* TASK ITEM: Two lines mark the range in the entries below: the one holding "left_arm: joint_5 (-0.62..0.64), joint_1" and the one holding "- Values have". Set down those two and all lines between them, exactly.
THE RECORDS START
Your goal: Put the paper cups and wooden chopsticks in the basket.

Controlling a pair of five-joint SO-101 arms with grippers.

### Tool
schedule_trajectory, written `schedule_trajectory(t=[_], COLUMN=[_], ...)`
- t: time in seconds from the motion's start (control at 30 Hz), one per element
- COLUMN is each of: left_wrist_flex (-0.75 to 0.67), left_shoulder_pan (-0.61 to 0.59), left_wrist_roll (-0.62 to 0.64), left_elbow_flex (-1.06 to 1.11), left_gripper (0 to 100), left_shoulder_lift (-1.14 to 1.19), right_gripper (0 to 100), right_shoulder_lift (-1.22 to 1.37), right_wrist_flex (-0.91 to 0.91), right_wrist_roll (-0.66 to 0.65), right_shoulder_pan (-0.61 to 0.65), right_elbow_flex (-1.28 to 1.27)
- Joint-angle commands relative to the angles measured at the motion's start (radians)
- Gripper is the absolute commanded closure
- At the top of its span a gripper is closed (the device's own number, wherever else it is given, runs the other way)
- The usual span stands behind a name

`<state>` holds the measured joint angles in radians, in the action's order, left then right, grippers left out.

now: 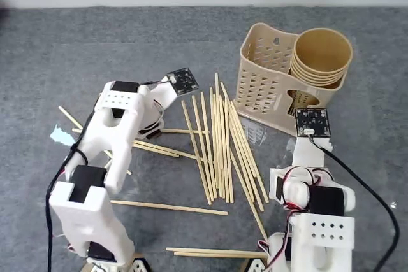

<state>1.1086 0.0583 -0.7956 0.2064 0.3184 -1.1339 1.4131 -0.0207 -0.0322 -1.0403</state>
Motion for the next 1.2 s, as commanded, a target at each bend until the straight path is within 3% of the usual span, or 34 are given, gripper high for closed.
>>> schedule_trajectory(t=[0.0,0.2,0.47,0.63,0.8,0.9,1.03,1.17], left_wrist_flex=[0.006,0.020,0.226,0.265,0.288,0.290,0.292,0.288], left_shoulder_pan=[0.012,-0.021,-0.023,-0.009,-0.015,-0.018,-0.048,-0.092], left_wrist_roll=[-0.008,0.061,0.066,0.066,0.078,0.158,0.195,0.192], left_elbow_flex=[-0.073,-0.213,-0.427,-0.453,-0.458,-0.461,-0.461,-0.463], left_gripper=[84,84,84,84,84,83,75,75], left_shoulder_lift=[0.014,0.130,0.258,0.296,0.242,0.161,0.089,0.094], right_gripper=[77.2,77.2,77.2,77.2,77.2,77.2,77.2,77.2], right_shoulder_lift=[-0.019,-0.018,-0.012,-0.012,-0.016,-0.018,-0.018,-0.018], right_wrist_flex=[0.002,0.004,0.004,0.004,0.004,0.004,0.004,0.004], right_wrist_roll=[0.006,0.006,0.006,0.006,0.006,0.006,0.006,0.006], right_shoulder_pan=[0.007,0.007,0.005,0.005,-0.024,-0.047,-0.048,-0.048], right_elbow_flex=[0.008,0.006,0.006,0.006,0.003,0.002,0.002,0.002])
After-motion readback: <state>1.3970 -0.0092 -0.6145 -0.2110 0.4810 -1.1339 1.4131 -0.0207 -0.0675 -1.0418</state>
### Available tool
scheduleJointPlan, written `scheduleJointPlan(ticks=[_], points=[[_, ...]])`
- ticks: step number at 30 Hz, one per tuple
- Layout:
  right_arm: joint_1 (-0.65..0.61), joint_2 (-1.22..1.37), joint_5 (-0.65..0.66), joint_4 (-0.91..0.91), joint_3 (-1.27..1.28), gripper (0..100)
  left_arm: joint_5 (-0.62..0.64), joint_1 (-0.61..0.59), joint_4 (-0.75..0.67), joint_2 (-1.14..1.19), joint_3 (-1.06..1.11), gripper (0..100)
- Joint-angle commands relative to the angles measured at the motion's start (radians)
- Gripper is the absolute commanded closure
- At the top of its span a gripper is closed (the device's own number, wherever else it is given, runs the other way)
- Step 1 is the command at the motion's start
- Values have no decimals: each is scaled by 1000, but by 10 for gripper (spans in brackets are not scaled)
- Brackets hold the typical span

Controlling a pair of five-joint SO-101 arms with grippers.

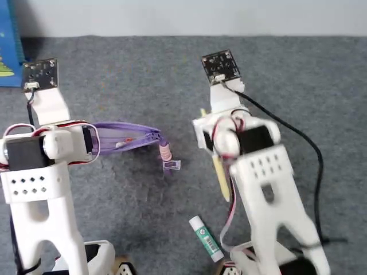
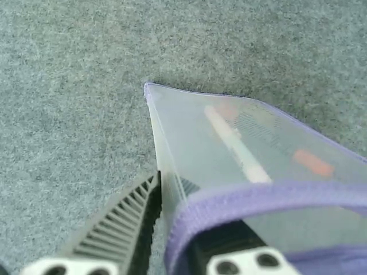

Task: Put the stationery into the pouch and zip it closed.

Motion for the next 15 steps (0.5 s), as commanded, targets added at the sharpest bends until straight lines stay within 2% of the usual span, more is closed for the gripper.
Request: scheduleJointPlan(ticks=[1,9,15], points=[[-81,-176,2,-5,-40,991,-8,-3,-26,-9,-4,989],[-280,-363,-87,-239,-40,991,-8,-5,-25,-9,-4,989],[-349,-458,-146,-506,41,991,-8,-5,-23,-9,-4,989]])
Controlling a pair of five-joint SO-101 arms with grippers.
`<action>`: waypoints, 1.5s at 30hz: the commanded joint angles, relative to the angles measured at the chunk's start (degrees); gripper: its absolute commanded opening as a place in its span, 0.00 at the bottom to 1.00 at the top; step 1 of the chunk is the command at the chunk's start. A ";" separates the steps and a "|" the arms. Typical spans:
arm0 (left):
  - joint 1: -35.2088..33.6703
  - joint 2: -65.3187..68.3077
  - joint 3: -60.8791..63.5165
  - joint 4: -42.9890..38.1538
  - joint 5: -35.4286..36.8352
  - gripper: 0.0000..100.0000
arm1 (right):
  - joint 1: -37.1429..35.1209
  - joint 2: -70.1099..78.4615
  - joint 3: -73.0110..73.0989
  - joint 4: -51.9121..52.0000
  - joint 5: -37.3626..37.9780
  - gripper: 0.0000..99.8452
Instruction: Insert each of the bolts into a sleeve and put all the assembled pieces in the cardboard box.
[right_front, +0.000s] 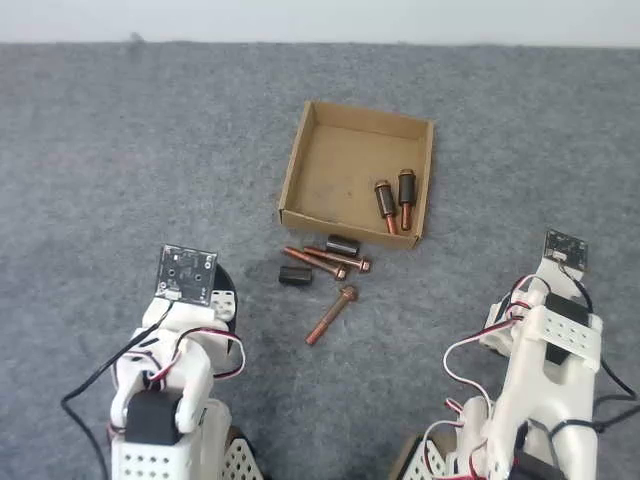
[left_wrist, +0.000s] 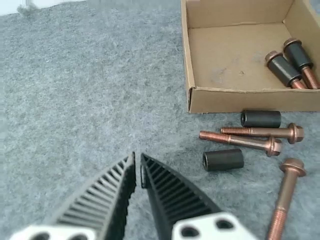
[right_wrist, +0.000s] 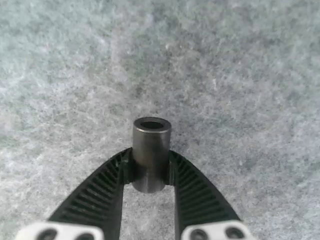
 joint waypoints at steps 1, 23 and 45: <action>0.00 0.09 -4.88 0.18 -0.62 0.02 | 0.75 -1.98 -0.44 -0.57 0.79 0.01; 3.43 64.62 -48.92 12.92 -0.26 0.02 | 0.75 -1.98 0.44 -2.33 0.79 0.01; 34.81 91.43 -58.33 10.73 -0.62 0.02 | 0.66 -1.98 1.05 -3.12 0.88 0.01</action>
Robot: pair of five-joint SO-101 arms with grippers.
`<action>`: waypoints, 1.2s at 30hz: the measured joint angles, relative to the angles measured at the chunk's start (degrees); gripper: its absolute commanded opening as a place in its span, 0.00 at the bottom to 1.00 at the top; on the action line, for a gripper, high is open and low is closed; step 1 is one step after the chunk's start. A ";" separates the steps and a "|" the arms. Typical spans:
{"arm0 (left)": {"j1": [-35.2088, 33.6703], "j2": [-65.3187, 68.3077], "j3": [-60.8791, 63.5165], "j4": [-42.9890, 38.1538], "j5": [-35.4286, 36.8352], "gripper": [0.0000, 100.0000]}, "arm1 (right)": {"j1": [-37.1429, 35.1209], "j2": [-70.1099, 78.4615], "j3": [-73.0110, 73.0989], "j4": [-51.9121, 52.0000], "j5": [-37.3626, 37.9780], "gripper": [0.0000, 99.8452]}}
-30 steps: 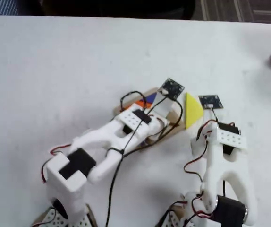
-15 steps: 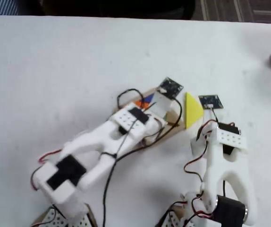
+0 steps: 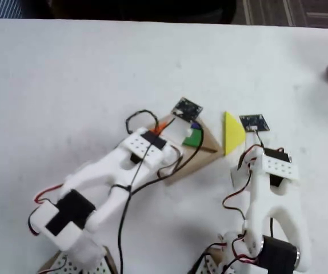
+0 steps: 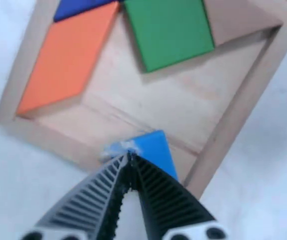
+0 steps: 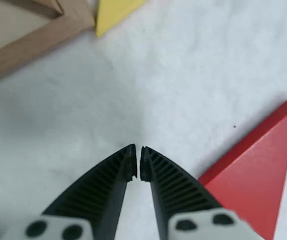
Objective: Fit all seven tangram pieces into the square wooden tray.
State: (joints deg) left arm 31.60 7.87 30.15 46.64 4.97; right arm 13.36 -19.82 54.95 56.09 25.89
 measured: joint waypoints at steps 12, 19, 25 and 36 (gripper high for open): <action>-0.09 3.78 -4.22 -1.23 0.00 0.02 | 0.00 0.00 0.00 0.00 0.18 0.02; -2.20 -1.32 -1.93 -1.23 0.00 0.02 | 0.00 0.00 0.00 0.00 0.18 0.02; -2.29 -4.40 2.02 -1.23 0.00 0.02 | 0.00 0.00 0.00 0.00 0.18 0.02; -2.11 2.20 -1.14 -2.29 0.00 0.02 | 0.00 0.00 0.00 0.00 0.18 0.02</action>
State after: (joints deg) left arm 29.49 10.07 29.01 44.35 4.97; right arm 13.36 -19.82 54.95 56.09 26.07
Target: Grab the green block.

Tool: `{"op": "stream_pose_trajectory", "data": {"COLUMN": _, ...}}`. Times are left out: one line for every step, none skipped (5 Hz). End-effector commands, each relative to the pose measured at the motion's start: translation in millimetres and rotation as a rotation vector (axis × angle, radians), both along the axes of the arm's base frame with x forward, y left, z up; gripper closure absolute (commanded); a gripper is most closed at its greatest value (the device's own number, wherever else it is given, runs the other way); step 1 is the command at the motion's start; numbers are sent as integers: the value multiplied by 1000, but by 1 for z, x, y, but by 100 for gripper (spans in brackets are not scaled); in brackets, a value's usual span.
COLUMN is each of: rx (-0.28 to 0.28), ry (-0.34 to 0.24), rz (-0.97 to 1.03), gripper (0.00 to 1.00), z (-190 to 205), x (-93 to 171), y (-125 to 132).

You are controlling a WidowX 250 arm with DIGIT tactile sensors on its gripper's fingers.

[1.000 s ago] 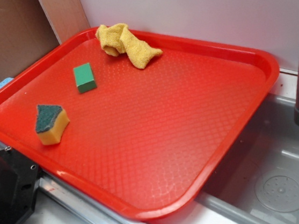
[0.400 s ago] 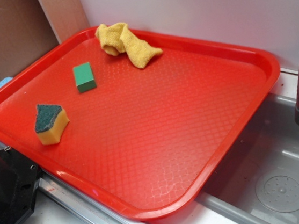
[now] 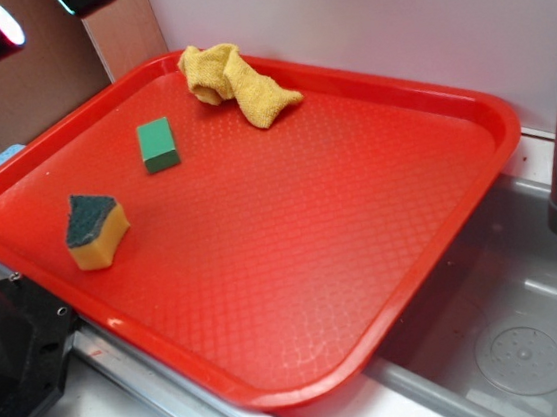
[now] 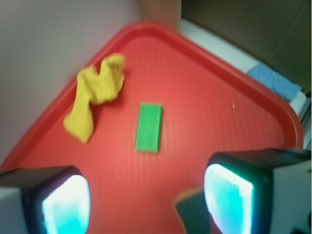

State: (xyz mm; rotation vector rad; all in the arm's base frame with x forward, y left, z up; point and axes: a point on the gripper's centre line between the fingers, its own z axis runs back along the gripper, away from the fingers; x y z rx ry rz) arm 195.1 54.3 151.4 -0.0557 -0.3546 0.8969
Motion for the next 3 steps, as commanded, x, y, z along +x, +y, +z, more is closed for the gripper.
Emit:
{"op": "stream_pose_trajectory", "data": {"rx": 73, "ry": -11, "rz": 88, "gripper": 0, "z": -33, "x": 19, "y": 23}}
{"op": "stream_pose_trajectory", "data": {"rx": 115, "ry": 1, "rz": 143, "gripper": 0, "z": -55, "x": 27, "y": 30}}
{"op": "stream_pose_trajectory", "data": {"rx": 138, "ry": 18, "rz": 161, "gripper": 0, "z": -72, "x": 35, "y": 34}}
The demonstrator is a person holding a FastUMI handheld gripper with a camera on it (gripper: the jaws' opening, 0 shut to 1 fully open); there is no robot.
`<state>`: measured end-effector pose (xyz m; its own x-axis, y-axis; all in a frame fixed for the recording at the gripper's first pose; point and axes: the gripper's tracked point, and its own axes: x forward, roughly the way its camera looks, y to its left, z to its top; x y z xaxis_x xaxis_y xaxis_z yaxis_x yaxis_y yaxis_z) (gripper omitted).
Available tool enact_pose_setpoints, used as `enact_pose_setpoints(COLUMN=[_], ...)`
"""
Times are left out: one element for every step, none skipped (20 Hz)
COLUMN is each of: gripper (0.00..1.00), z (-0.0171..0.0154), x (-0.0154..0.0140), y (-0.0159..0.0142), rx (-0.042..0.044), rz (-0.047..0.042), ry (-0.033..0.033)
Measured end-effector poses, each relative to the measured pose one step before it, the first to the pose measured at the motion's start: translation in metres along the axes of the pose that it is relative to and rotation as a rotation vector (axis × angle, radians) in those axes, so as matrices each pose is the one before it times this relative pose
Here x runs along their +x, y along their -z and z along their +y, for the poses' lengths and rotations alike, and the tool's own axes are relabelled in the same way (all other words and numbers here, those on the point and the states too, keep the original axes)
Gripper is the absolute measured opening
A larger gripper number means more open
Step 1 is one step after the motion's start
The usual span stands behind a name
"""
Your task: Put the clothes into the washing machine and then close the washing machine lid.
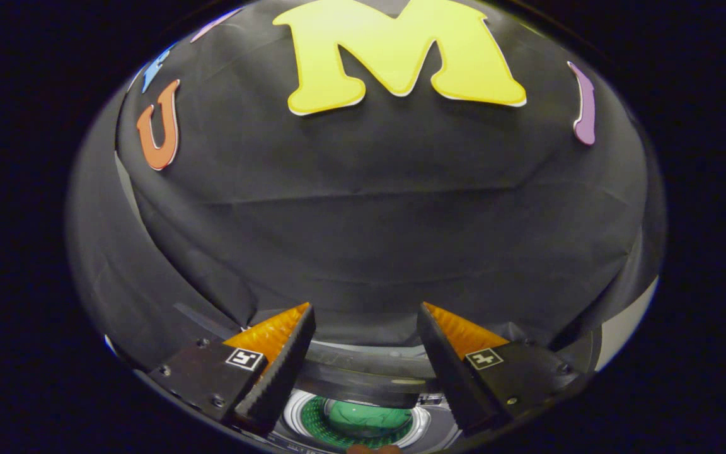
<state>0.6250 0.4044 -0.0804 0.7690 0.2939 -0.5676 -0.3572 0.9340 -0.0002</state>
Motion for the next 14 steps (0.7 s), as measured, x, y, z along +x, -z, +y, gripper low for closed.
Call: enact_pose_setpoints(gripper=[1.00, 1.00, 1.00, 1.00, 1.00, 1.00, 1.00, 1.00, 1.00, 1.00, 1.00, 1.00, 1.00, 1.00], z=[0.00124, -0.00081, 0.00072, -0.00024, 0.00103, 0.00044, 0.00076, 0.00100, 0.00167, -0.00080, 0.00099, -0.00320, 0.00089, 0.00013], x=[0.00025, -0.00170, -0.00115, -0.00121, -0.00124, -0.00250, -0.00331, -0.00382, -0.00221, -0.00129, -0.00093, 0.00224, -0.00039, -0.00253], y=[-0.00001, -0.00065, 0.00124, 0.00003, -0.00071, 0.00067, -0.00043, 0.00303, 0.00218, 0.00304, 0.00191, -0.00039, -0.00051, -0.00125], rx=[0.00058, 0.00444, -0.00077, 0.00186, 0.00084, -0.00216, -0.00241, -0.00528, -0.00055, 0.00018, 0.00383, 0.00453, 0.00130, -0.00339], rz=[0.00659, 0.00133, -0.00119, -0.00467, -0.00446, -0.00561, -0.01075, -0.01042, -0.00769, -0.00164, -0.00140, -0.00555, -0.00898, -0.01412], ry=[0.00187, 0.00384, 0.00349, 0.00241, 0.00187, 0.00046, 0.00050, -0.00112, -0.00085, 0.00067, 0.00199, 0.00455, 0.00246, -0.00123])
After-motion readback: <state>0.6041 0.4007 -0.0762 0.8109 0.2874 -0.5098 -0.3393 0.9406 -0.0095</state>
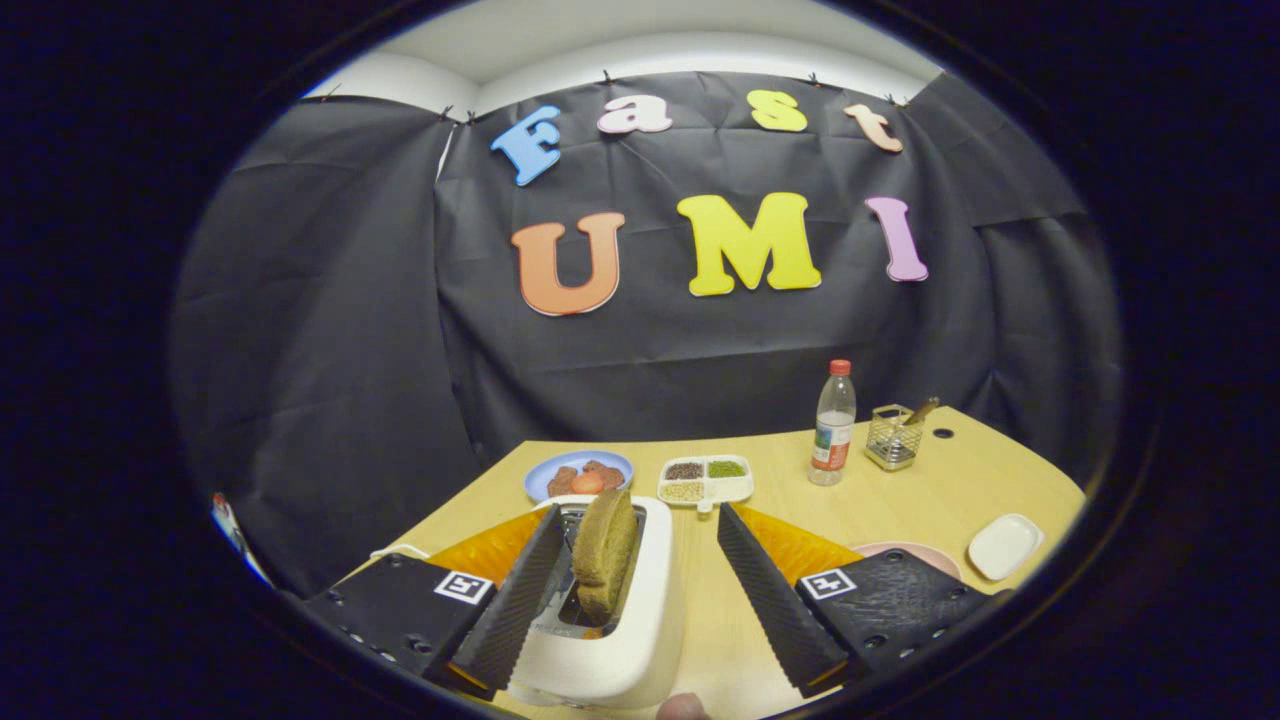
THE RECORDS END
* WRITTEN SOLUTION:
  left_arm: joint_5 (-0.62..0.64), joint_1 (-0.61..0.59), joint_4 (-0.75..0.67), joint_2 (-1.14..1.19), joint_3 (-1.06..1.11), gripper (0..100)
- Joint-angle commands relative to the angles measured at the motion's start (radians)
- Gripper is the absolute commanded closure
- At the top of its span a gripper is closed (the device's own number, wherever else it is given, runs the other way)
- Step 1 is the command at the motion's start
- Values have no decimals: each is scaled by 1000, but by 10 for gripper (spans in brackets are not scaled)

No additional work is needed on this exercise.